In a polity as unwieldy and heterogeneous as ours, attaining 70 percent public approval for any policy is a minor miracle. Doubly so when it’s a fairly esoteric provision of healthcare reform and, crucially, when it involves vital progressive policy. Yet in the past few weeks, three successive national polls have shown that roughly 70 percent of respondents favor a Medicare-style public plan as part of healthcare reform.

It makes sense. Almost every American knows someone who uses Medicare, and the satisfaction with that program is famously high. From a policy perspective, a public option would serve an essential purpose: if it performed with the efficiency and cost control of Medicare, it would impose discipline on private insurers through competition. In other words, it would set a kind of baseline of care by giving people a choice.

Most Democrats in the House and Senate seem to be on board, as is President Obama, who not only campaigned on a public option but took quite a bit of time to make the case for it during a recent White House midday press conference and later ABC prime-time town hall meeting. “If private insurers say that the marketplace provides the best quality healthcare, if they tell us that they’re offering a good deal,” he said during the press conference, “then why is it that the government–which they say can’t run anything–suddenly is going to drive them out of business? That’s not logical.”

Those who oppose the public option are the very powerful defenders of the status quo. First, there’s the Republican Party, which, as in 1993, is dead set on killing (or, failing that, maiming) any comprehensive healthcare reform. Partly this is because of ideology; mostly it’s a matter of politics: allowing Democrats to deliver much-desired reform would be conceding a major, perhaps epoch-shaping defeat. Then there is the health-industrial complex, from the American Medical Association to the insurance companies, which are quite profitable, thank you very much, and have no interest in being forced to compete with a plan that would undoubtedly have lower administrative costs. Indeed, despite their avowed reverence for competition–which they claim a public plan would undermine–insurers in large parts of the country enjoy a near-monopoly. Health Care for America Now recently issued a report showing that 94 percent of local insurance markets are “highly concentrated,” according to the guidelines used by the Justice Department.

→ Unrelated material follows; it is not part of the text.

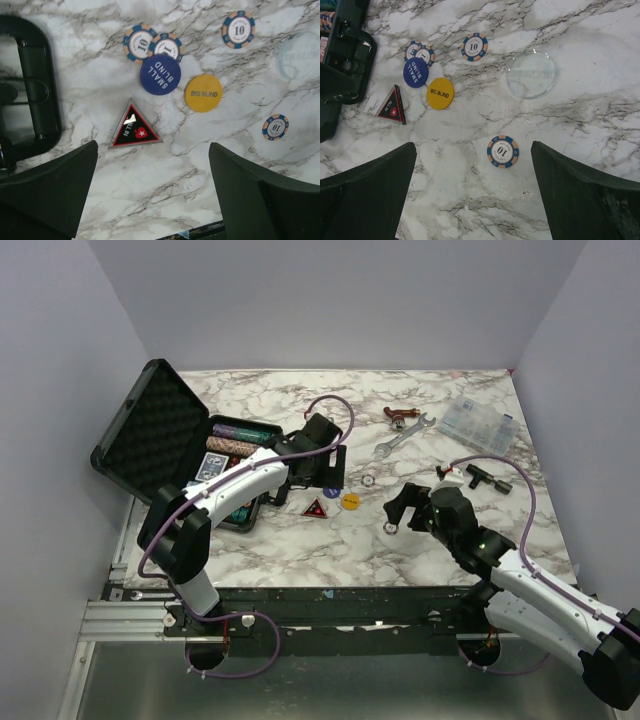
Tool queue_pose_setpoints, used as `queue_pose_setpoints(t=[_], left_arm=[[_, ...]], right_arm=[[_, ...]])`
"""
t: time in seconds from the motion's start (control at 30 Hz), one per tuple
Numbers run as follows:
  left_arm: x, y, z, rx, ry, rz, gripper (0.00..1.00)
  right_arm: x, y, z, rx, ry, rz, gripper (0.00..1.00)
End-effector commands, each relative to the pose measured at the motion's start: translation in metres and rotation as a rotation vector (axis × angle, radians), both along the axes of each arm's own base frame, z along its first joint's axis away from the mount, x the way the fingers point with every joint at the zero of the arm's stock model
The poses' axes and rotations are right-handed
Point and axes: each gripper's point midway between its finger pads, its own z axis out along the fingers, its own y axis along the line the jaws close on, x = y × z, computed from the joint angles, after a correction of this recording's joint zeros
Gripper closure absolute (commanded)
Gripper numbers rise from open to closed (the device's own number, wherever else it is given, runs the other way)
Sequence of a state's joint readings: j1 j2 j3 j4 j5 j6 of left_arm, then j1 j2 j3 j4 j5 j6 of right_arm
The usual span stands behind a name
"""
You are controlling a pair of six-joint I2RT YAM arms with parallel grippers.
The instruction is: Pack up texas hold em set
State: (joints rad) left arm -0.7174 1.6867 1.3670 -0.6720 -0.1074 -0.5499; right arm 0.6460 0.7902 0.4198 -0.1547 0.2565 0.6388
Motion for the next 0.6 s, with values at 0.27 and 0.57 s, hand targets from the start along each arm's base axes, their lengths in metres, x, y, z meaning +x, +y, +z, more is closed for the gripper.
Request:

Though this is a winnable fight, the outcome is up for grabs. Key Senate Democrats are wavering in the face of pressure from the healthcare industry: Kent Conrad of North Dakota is skeptical of a public option; North Carolina’s Kay Hagan has come out against it; Ben Nelson of Nebraska has gone back and forth too many times to count–although, hearteningly, he has proven vulnerable to pressure from progressives. Arlen Specter has come out in favor of a public option, and there are at least a few Republicans who seem open to it.

A public option is needed but is by no means sufficient, and progressives will have to be vigilant about other key parts of the reform package, such as the income level at which healthcare is subsidized. But politically the public plan is a useful and worthy rallying cry. The president, while forcefully advocating for the public option from the bully pulpit, has also said there are no “lines in the sand.” It is the job of citizens, then, to draw them.